When the word "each" appears in a line of the data below, list that line.

• **Source material**
====

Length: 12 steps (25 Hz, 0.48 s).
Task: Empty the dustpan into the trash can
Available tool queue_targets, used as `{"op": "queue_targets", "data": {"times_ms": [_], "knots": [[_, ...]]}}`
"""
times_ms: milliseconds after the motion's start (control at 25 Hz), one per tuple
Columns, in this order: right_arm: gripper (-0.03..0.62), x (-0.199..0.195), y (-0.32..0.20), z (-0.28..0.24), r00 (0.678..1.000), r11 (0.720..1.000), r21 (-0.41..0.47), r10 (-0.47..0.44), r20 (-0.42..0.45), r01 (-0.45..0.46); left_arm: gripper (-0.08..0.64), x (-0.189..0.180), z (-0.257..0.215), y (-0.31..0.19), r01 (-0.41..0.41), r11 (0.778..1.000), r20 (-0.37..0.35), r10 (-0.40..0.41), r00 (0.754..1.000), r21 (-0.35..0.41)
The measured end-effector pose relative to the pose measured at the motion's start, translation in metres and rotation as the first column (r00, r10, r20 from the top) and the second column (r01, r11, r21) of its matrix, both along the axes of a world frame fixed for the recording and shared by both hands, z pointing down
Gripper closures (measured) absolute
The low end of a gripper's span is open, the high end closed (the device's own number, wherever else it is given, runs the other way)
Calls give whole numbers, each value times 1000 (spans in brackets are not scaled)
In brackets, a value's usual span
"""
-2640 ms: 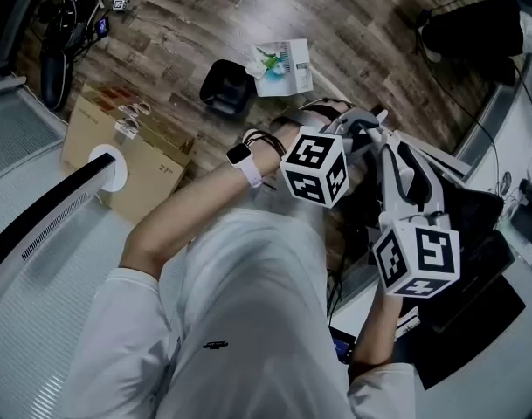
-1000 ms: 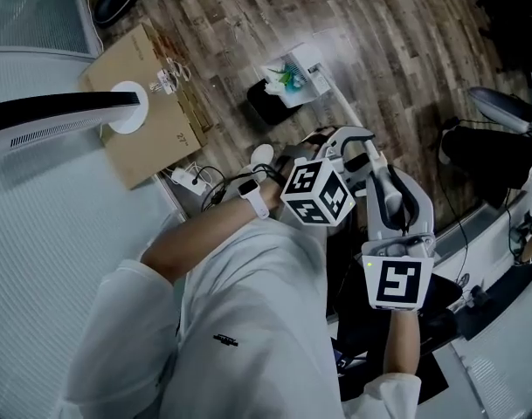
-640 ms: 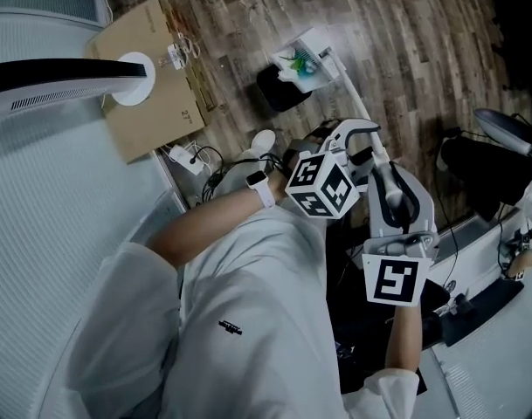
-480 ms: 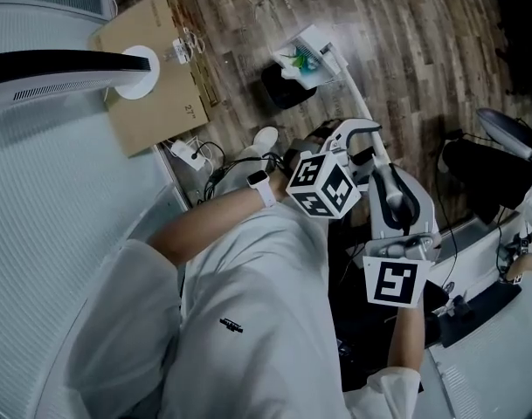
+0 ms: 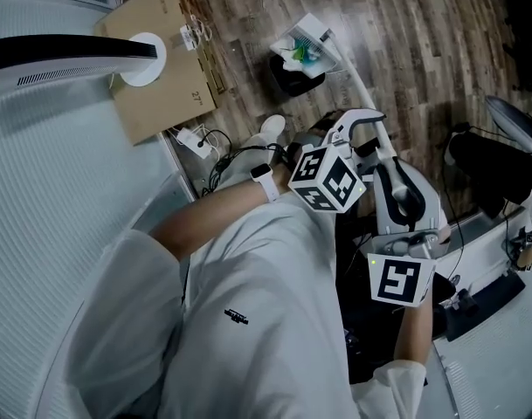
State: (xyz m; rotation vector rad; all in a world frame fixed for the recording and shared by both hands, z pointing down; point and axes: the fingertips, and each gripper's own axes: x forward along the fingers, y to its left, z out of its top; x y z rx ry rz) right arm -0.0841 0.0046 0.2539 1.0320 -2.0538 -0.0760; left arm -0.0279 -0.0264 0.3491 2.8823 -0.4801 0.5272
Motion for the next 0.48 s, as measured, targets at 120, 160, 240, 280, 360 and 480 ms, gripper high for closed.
{"op": "queue_targets", "data": {"times_ms": [120, 160, 240, 280, 360, 480], "knots": [[483, -4, 3, -3, 999, 1000, 12, -26, -19, 27, 405, -3, -3, 1, 14, 1000, -4, -14, 1000, -3], [483, -5, 4, -4, 999, 999, 16, -38, -28, 39, 405, -3, -5, 2, 16, 1000, -5, -16, 1000, -2], [483, -7, 5, -6, 997, 998, 23, -58, -43, 59, 405, -4, -8, 2, 17, 1000, -9, -17, 1000, 3], [483, -9, 5, -7, 997, 998, 25, -64, -48, 65, 403, -5, -9, 1, 20, 1000, -11, -20, 1000, 4], [483, -11, 6, -8, 996, 997, 28, -76, -57, 77, 403, -7, -10, 0, 29, 1000, -15, -29, 999, 5], [483, -14, 6, -10, 992, 994, 35, -103, -68, 105, 402, -9, -13, 0, 38, 999, -22, -38, 999, 5]]}}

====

• **Expected answer**
Calls give whole numbers, each value times 1000 (spans in brackets are not scaled)
State: (xyz m; rotation vector rad; all in a world frame fixed for the recording and shared by both hands, z pointing down; point and axes: the fingertips, and each gripper's own axes: x forward along the fingers, y to its left, z out of its top; x y z rx ry rz) right arm -0.0841 0.0046 0.2539 1.0320 -2.0538 -0.0760; left arm -0.0279 -0.0264 0.3491 2.8823 -0.4801 0.5272

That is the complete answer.